Report Title: Learning to Perceive and Generate 3D World
Speaker: Dr. Yinghao Xu, Research Scientist
Affiliation: Research Department, Ant Group
Time: 10:00, Wednesday, June 25, 2025
Venue: Meeting Room A1104, Science and Education Building, Feicui Lake Campus
Report Abstract:
Perceiving and generating the 3D world from visual inputs is the foundation of human understanding and interaction with the physical environment. Although computer vision has made remarkable progress in 2D scene understanding, it is still difficult to capture the complete spatial and dynamic characteristics of the 3D world. In this lecture, I will introduce a human-like 3D perception system that can learn to understand 3D structures from multi-view images, usually without extensive supervision. Such systems not only achieve general 3D reconstruction and perception, but also lay the foundation for generating and manipulating 3D scenes. Furthermore, I will demonstrate how to combine 3D modeling with generative models to realize structured control of virtual scenes and intelligent agents, thereby advancing the development of artificial intelligence in spatial reasoning, interaction and environment creation towards human-level 3D intelligence.
Speaker Profile:
Yinghao Xu is currently a Research Scientist at the Research Department of Ant Group and will join the Department of Computer Science and Engineering at the Hong Kong University of Science and Technology (HKUST) as an Assistant Professor in the spring of 2026. Previously, he was a Postdoctoral Researcher at the Computational Imaging Lab of Stanford University, supervised by Professor Gordon Wetzstein.

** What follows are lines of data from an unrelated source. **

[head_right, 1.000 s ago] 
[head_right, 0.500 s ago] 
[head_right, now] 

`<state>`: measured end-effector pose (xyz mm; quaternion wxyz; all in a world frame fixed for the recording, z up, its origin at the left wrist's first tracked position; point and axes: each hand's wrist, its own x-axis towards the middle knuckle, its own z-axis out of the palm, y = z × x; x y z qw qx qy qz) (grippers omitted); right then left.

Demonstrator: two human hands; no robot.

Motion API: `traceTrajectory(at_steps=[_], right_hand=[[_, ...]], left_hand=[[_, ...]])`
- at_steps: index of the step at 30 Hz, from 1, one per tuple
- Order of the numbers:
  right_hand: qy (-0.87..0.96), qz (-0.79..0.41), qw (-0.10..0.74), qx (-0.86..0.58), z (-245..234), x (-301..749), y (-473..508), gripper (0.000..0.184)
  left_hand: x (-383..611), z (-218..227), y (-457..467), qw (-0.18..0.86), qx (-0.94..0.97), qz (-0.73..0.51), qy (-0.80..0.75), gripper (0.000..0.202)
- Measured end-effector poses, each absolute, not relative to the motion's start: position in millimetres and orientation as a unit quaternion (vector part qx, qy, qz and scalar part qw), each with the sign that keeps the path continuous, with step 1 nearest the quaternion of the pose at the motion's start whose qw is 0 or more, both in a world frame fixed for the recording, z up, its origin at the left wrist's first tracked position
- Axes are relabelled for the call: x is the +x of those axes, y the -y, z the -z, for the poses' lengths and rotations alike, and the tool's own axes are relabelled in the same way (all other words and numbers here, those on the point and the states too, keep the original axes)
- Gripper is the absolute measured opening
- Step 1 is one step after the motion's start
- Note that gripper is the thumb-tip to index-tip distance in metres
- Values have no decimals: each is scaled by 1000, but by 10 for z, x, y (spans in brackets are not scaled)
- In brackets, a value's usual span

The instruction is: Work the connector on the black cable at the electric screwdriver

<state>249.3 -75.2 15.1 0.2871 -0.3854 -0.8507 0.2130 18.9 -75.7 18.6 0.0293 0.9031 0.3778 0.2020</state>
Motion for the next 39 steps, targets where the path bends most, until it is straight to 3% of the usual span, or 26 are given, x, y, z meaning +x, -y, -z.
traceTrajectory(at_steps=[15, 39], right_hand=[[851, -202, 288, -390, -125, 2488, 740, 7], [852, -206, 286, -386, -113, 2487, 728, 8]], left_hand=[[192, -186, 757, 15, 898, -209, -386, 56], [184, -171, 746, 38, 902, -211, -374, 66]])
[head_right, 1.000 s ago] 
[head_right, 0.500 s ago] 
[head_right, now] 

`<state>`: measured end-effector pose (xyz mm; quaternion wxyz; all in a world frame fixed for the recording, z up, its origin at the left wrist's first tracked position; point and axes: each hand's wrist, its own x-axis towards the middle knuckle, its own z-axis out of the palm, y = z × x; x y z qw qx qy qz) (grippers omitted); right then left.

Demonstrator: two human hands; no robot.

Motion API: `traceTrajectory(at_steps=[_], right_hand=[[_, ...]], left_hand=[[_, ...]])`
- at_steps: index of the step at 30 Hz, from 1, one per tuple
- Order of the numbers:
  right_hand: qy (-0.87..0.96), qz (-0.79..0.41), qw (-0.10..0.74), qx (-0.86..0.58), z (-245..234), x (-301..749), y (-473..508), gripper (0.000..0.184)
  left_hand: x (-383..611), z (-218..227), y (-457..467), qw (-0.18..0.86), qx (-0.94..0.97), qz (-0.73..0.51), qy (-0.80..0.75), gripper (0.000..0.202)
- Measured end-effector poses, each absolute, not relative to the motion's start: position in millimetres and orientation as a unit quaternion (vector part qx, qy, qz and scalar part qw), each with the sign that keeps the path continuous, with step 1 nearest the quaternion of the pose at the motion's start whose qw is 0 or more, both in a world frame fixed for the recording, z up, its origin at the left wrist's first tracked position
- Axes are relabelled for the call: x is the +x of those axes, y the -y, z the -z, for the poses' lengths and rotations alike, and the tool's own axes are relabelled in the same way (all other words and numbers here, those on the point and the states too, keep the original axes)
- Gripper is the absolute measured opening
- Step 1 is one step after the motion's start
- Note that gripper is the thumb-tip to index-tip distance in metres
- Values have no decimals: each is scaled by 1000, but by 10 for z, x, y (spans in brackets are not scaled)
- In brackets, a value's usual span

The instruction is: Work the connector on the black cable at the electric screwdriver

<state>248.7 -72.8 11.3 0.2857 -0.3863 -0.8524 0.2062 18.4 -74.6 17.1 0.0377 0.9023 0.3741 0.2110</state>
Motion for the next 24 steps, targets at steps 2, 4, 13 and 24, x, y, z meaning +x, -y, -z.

He received his Ph.D. from the Chinese University of Hong Kong, supervised by Professor Bolei Zhou and Professor Dahua Lin, and his Bachelor's degree from the Department of Information Engineering, Zhejiang University. During his undergraduate studies, he was a visiting student at the University of California, San Diego, supervised by Professor Hao Su. His research focuses on the intersection of 3D computer vision, computer graphics and generative artificial intelligence. He has published many papers in top conferences such as CVPR, ICCV, ECCV, SIGGRAPH, SIGGRAPH Asia, ICLR, NeurIPS and ICML, and has been selected for Oral or Spotlight presentations for many times, among which one paper was nominated as a 2022 CVPR Best Paper Candidate. He was named a WAIC Rising Star in 2024 and a Snap Fellowship Nominee in 2022.